A major target of arthropod toxins is the voltage-activated sodium channel, which plays a critical role both in action potential propagation as well as transduction of electrical current to transmitter release from the nerve terminal. All sodium channels examined to date contain a large glycoprotein α-subunit of 230–280 kDa associated with one or two smaller auxiliary subunits (Loughney et al., 1989; Catterall et al., 1992; Kallen et al., 1993; Feng et al., 1995). The α-subunit forms the functional pore and contains molecular machines for channel opening, inactivation and closing. At least six non-overlapping binding sites have been identified for neurotoxins that act either as pore blockers or gating modifiers (Catterall, 1988; Catterall et al., 1992; Hayashi and Gard, 1994; Cestele et al., 1995). A few accounts of sodium channel properties in insect neurons have appeared, and recently the para sodium channel of Drosophila was successfully cloned and expressed (Feng et al., 1995; Warmke et al., 1997). However, as yet no detailed characterization of lepidopteran neuronal sodium channels has been published.

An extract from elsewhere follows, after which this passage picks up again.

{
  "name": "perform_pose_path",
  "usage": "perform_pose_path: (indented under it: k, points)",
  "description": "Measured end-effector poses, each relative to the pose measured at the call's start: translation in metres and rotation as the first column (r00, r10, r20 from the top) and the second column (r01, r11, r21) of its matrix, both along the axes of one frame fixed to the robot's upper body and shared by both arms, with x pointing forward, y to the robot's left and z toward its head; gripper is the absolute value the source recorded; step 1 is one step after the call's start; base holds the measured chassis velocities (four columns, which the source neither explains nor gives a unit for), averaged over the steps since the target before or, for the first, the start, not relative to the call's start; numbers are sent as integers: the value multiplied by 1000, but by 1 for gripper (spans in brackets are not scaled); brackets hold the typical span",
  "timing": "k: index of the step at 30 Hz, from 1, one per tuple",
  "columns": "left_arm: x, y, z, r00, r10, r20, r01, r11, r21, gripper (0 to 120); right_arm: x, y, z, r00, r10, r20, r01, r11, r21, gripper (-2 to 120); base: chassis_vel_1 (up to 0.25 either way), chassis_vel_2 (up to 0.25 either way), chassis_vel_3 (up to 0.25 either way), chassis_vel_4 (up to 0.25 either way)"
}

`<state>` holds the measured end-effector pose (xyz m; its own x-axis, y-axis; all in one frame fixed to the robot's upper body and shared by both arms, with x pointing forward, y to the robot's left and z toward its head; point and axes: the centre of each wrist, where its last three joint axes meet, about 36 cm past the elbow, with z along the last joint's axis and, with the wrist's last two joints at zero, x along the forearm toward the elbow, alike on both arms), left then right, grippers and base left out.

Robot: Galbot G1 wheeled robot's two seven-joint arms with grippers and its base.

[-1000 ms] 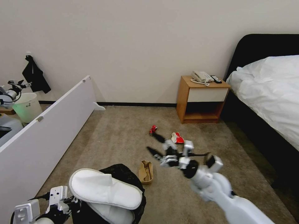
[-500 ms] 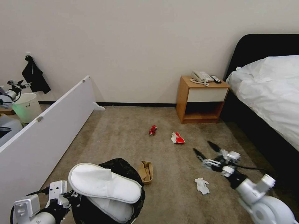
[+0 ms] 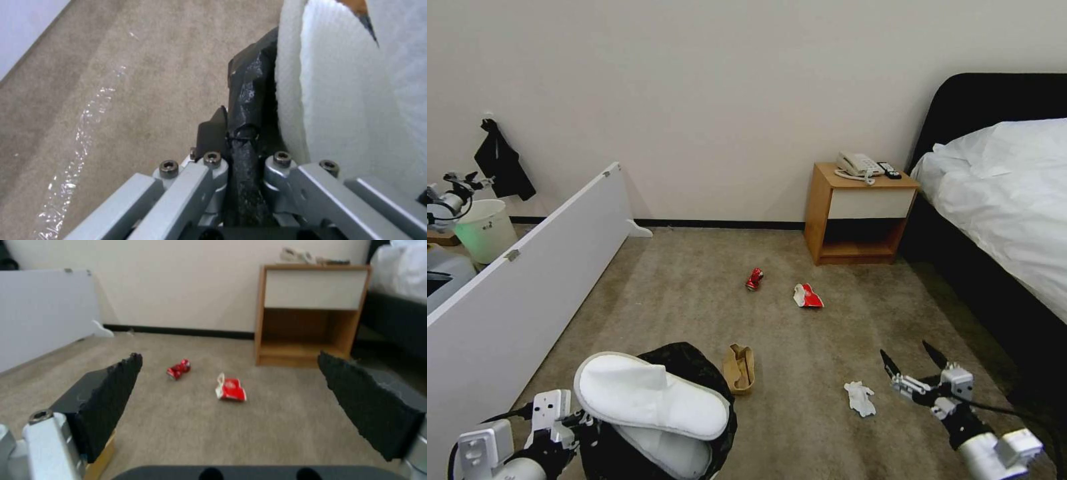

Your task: Pick up the trash bin, then pick up the garbage from the floor and place it into the trash bin.

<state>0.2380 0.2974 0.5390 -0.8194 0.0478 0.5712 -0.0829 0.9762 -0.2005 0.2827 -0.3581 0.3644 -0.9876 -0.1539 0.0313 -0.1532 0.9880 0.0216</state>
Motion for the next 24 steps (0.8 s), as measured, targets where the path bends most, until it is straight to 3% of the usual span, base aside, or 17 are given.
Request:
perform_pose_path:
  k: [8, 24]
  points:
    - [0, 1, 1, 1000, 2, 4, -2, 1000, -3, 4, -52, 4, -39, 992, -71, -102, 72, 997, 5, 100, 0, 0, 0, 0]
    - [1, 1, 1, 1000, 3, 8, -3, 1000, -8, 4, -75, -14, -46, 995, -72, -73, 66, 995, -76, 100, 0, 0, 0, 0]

Insect sodium channels are targeted by a growing list of arthropod venom toxins which modify their properties, leading to either excitatory or depressant symptomologies and consequent paralysis (Adams et al., 1989; Zlotkin et al., 1994; Krapcho et al., 1995). In particular, scorpion venoms contain small, single-chain polypeptide toxins with high toxicity to animals (Catterall et al., 1992; Martin-Eauclaire and Courad, 1995). The majority of scorpion neurotoxins specifically targeting sodium channels can be classified into three groups: (1) α-scorpion toxins, which bind to Site 3 on sodium channels and slow inactivation; (2) β-scorpion toxins, which bind to Site 4 and shift the voltage dependence of sodium channel activation to more negative potentials; and (3) a third site specific to insect sodium channels leading to either excitatory or depressant symptomologies (Zlotkin et al., 1994).

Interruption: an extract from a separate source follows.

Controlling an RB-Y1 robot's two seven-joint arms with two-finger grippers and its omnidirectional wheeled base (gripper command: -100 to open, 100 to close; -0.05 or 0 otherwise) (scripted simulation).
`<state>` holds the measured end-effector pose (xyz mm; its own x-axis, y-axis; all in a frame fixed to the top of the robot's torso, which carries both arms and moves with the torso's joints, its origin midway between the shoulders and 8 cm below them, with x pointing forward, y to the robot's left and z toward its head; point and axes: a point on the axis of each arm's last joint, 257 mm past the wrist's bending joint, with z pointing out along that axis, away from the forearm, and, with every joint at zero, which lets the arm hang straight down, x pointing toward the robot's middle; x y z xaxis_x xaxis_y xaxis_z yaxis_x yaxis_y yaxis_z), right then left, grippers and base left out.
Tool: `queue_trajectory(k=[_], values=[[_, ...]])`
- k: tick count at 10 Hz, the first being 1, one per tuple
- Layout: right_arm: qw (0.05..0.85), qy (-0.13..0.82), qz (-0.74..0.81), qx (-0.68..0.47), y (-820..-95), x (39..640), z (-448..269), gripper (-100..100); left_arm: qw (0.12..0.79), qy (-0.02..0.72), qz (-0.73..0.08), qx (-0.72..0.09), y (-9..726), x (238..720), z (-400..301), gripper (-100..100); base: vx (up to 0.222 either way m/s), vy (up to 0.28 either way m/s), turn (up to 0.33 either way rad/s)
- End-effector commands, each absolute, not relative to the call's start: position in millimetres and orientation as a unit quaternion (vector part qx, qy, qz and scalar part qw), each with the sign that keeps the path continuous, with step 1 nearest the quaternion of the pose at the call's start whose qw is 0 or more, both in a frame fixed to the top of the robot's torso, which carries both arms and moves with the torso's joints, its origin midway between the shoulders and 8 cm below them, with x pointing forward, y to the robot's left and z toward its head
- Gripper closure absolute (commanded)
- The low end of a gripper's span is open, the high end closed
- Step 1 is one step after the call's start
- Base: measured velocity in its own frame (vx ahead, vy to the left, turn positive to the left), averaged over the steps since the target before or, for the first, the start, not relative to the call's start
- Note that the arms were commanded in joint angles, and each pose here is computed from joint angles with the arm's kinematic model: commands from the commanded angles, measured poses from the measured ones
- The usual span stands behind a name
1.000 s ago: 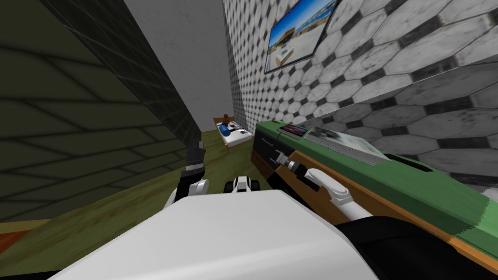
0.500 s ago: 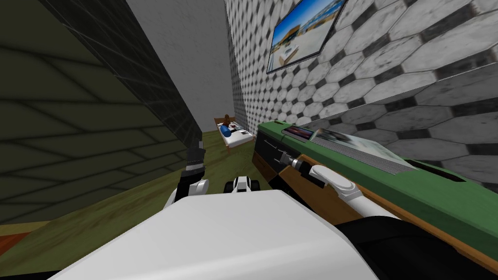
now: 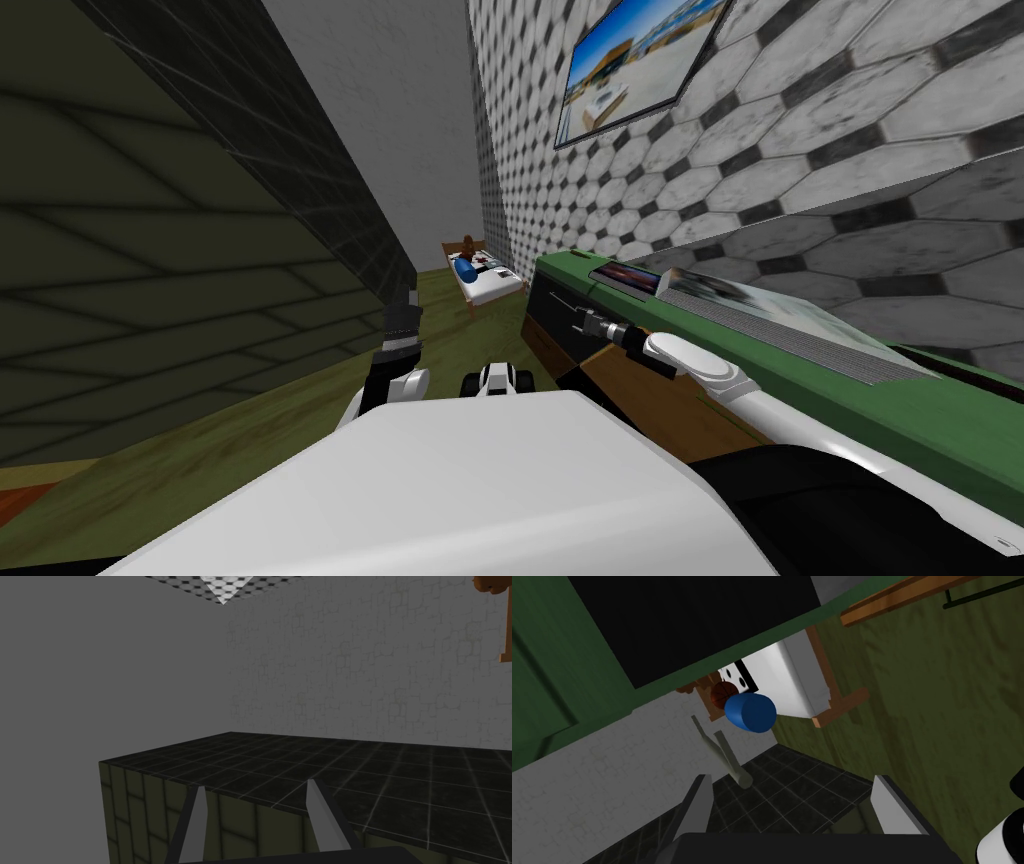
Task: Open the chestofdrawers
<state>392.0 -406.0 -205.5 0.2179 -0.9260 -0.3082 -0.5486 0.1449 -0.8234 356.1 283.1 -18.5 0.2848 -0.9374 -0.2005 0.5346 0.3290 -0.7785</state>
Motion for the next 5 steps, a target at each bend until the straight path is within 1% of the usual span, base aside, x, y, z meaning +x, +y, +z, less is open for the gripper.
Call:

With their selective toxicity for insects over mammals, insecticidal scorpion toxins have become useful pharmacological tools for the study of insect sodium channel uniqueness and for the design of selective bioinsecticides. Scorpion toxin genes have been incorporated into insect pathogens resulting in enhanced speed of kill over wild-type viruses (Stewart et al., 1991; Tomalski and Miller, 1991; Bonning and Hammock, 1996). This strategy provides an excellent mechanism for delivering hydrophilic polypeptide toxins to the pest organism. For example, a baculovirus expressing the AaIT gene reduced time to kill of Heliothis virescens larvae by about 30 to 40%, and dramatically reduced feeding (McCutchen and Hammock, 1994). Since considerable progress has been made in incorporating genes for some of these toxins into engineered baculoviruses, it is of interest to fully characterize the actions and selectivities of these toxins on sodium channels of pest insects.

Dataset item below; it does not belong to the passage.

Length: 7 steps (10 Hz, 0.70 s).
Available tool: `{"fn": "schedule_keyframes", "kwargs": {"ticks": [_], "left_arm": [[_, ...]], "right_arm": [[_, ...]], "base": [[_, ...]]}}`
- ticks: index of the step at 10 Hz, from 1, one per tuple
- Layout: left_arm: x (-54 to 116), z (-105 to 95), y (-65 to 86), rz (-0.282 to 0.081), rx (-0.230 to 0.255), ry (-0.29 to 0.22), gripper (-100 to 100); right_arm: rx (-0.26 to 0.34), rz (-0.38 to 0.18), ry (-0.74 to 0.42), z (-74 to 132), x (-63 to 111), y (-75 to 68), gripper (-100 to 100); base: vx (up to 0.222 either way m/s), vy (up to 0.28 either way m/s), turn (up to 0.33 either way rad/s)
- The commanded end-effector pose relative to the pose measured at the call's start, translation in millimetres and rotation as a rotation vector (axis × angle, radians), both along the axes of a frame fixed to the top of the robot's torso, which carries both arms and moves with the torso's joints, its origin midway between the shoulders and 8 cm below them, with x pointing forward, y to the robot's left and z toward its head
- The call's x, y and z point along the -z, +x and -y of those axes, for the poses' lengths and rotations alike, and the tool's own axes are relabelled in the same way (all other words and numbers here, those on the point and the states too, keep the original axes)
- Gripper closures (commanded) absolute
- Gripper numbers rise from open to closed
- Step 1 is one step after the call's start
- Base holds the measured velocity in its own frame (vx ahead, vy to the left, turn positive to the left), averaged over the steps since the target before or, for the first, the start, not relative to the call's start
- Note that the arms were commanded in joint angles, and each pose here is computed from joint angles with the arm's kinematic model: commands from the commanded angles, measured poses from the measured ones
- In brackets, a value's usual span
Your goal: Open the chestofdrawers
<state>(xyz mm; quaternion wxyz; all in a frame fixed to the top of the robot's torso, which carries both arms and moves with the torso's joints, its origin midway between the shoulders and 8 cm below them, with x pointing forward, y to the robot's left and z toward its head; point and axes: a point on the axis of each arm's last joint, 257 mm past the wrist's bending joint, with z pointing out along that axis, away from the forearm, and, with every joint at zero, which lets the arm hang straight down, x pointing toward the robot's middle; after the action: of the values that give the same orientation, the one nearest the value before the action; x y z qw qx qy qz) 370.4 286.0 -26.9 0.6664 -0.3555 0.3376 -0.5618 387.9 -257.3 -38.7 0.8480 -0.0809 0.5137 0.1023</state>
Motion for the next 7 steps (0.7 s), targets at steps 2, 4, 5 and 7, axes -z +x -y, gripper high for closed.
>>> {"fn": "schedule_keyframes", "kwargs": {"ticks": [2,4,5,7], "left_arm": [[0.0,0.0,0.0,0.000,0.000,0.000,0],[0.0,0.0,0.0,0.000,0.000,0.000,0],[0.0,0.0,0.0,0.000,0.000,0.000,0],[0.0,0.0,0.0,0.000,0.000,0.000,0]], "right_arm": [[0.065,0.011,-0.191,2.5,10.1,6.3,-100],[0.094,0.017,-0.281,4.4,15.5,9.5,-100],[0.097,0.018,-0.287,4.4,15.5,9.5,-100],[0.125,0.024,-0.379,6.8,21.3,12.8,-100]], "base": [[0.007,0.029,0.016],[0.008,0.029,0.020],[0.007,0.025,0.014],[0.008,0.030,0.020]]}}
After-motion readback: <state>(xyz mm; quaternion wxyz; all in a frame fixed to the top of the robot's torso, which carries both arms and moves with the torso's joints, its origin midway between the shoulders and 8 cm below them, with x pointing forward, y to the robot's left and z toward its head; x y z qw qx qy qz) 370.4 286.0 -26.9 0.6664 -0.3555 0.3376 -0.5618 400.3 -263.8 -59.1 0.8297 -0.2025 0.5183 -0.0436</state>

Most major agricultural crop pests belong to the Order Lepidoptera. Among the most serious pests is the tobacco budworm, Heliothis virescens, which causes significant economic damage to cotton and tobacco in North America. Here we characterize native H. virescens sodium channels in central neurons and their modification by two distinct excitatory insecticidal scorpion toxins, LqhαIT and AaIT.